Neurospheres from neural stem/neural progenitor cells (NSPCs) of non-hydrocephalic HTx rats produce neurons, astrocytes and multiciliated ependyma: the cerebrospinal fluid of normal and hydrocephalic rats supports such a differentiation.

Fetal onset hydrocephalus and abnormal neurogenesis are two inseparable phenomena turned on by a cell junction pathology first affecting neural stem/progenitor cells (NSPCs) and later the multiciliated ependyma.

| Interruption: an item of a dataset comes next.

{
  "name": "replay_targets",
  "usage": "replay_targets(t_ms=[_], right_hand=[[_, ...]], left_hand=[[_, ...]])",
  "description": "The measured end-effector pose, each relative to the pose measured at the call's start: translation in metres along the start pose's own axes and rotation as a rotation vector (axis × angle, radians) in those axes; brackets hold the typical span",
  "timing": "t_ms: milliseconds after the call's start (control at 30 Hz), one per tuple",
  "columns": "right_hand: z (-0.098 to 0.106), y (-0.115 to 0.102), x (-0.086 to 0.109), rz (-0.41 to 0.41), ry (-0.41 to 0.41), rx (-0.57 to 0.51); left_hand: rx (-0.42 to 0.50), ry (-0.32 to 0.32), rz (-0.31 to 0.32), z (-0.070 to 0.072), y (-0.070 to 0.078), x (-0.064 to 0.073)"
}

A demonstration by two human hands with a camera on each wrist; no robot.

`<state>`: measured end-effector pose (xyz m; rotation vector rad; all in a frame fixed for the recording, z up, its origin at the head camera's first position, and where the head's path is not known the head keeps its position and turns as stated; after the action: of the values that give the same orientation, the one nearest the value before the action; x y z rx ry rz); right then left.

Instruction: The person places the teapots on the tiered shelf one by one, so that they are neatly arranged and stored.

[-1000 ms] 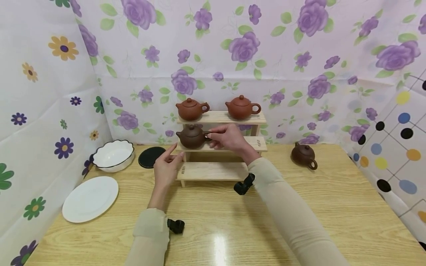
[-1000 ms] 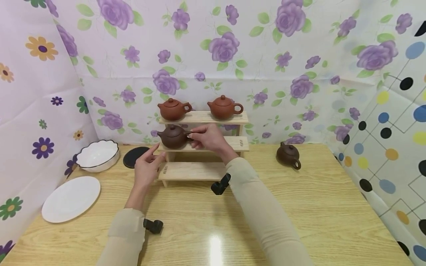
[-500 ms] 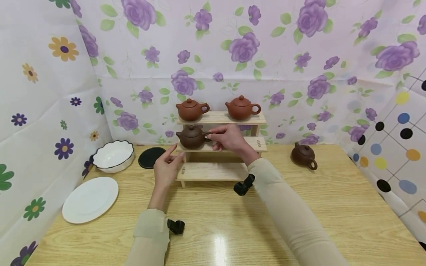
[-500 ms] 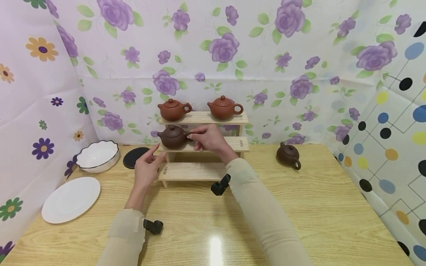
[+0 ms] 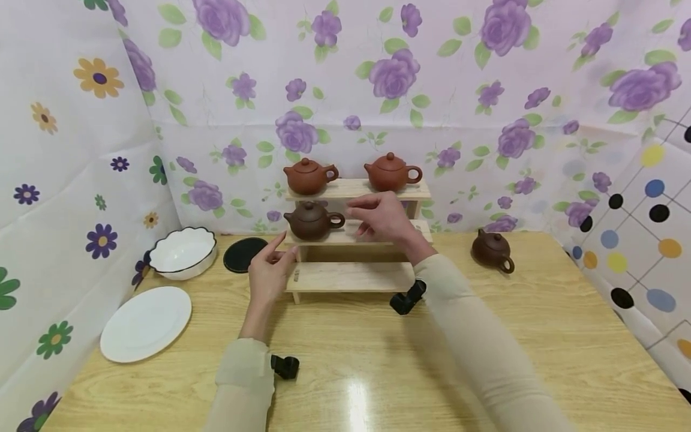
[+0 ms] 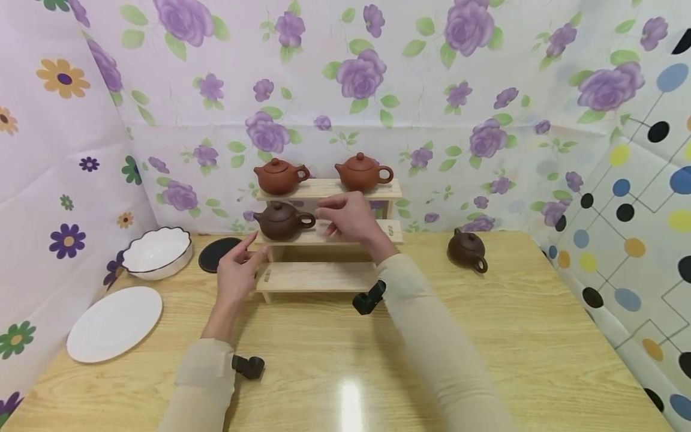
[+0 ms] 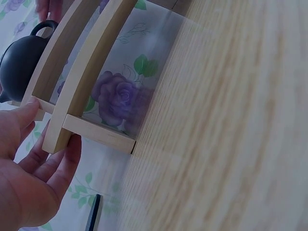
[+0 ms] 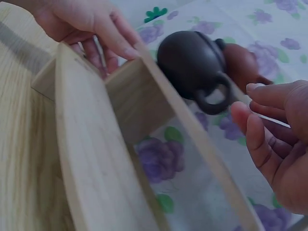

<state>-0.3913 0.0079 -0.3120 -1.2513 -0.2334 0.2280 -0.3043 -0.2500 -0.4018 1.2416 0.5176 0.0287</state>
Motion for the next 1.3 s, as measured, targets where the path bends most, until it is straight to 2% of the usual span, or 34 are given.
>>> replay_targets(t_ms=[167,267,467,667,900,1000,1133,1300], right_hand=[[0.034,-0.010,0.013,0.077,0.073,0.040],[0.055,-0.011,0.024,0.117,0.111,0.026],[0.102,0.003,0.048,0.115,0.204,0.012],[0.155,0.036,0.078,0.042,0.338,0.048],[0.214,0.087,0.115,-0.043,0.455,-0.066],[0.235,0.109,0.129,-0.066,0.523,-0.057],[0.253,0.135,0.142,-0.123,0.575,-0.017],[0.262,0.163,0.152,-0.174,0.606,-0.023]], left_hand=[[-0.005,-0.004,-0.004,-0.001,0.001,-0.001],[-0.009,-0.006,-0.001,-0.001,0.000,-0.001],[-0.011,0.000,-0.003,-0.001,-0.002,-0.001],[-0.005,0.005,-0.008,-0.001,-0.002,-0.001],[0.005,0.014,0.006,-0.001,0.000,0.001],[0.007,0.018,0.009,0.000,0.001,0.001],[0.006,0.020,0.003,-0.001,0.001,0.001],[-0.003,0.012,0.014,-0.002,0.000,0.002]])
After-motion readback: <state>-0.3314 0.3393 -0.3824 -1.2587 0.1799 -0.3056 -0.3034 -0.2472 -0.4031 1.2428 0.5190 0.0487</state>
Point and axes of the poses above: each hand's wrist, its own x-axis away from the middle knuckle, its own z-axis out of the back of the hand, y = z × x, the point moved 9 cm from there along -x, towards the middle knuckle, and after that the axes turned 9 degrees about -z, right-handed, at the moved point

The neurological impairment of children born with hydrocephalus is not reverted by derivative surgery. NSPCs and neurosphere (NE) grafting into the cerebrospinal fluid (CSF) of hydrocephalic fetuses thus appears as a promising therapeutic procedure. There is little information about the cell lineages actually forming the NE as they grow throughout their days in vitro (DIV). Furthermore, there is no information on how good a host the CSF is for grafted NE. Here, we use the HTx rat, a model with hereditary hydrocephalus, with the mutation expressed in about 30% of the litter (hyHTx), while the littermates develop normally (nHTx). The investigation was designed (i) to establish the nature of the cells forming 4 and 6-DIV NE grown from NSPCs collected from PN1/nHTx rats and (ii) to study the effects on these NEs of CSF collected from nHTx and hyHTx. Immunofluorescence analyses showed that 90% of cells forming 4-DIV NEs were non-committed multipotential NSPCs, while in 6-DIV NE, 40% of the NSPCs were already committed into neuronal, glial and ependymal lineages. Six-DIV NE further cultured for 3 weeks in the presence of fetal bovine serum, CSF from nHTx or CSF from hyHTx, differentiated into neurons, astrocytes and βIV-tubulin+ multiciliated ependymal cells that were joined together by adherent junctions and displayed synchronized cilia beating. This supports the possibility that ependymal cells are born from subpopulations of NSC with their own time table of differentiation. As a whole, the findings indicate that the CSF is a supportive medium to host NE and that NE grafted into the CSF have the potential to produce neurons, glia and ependyma.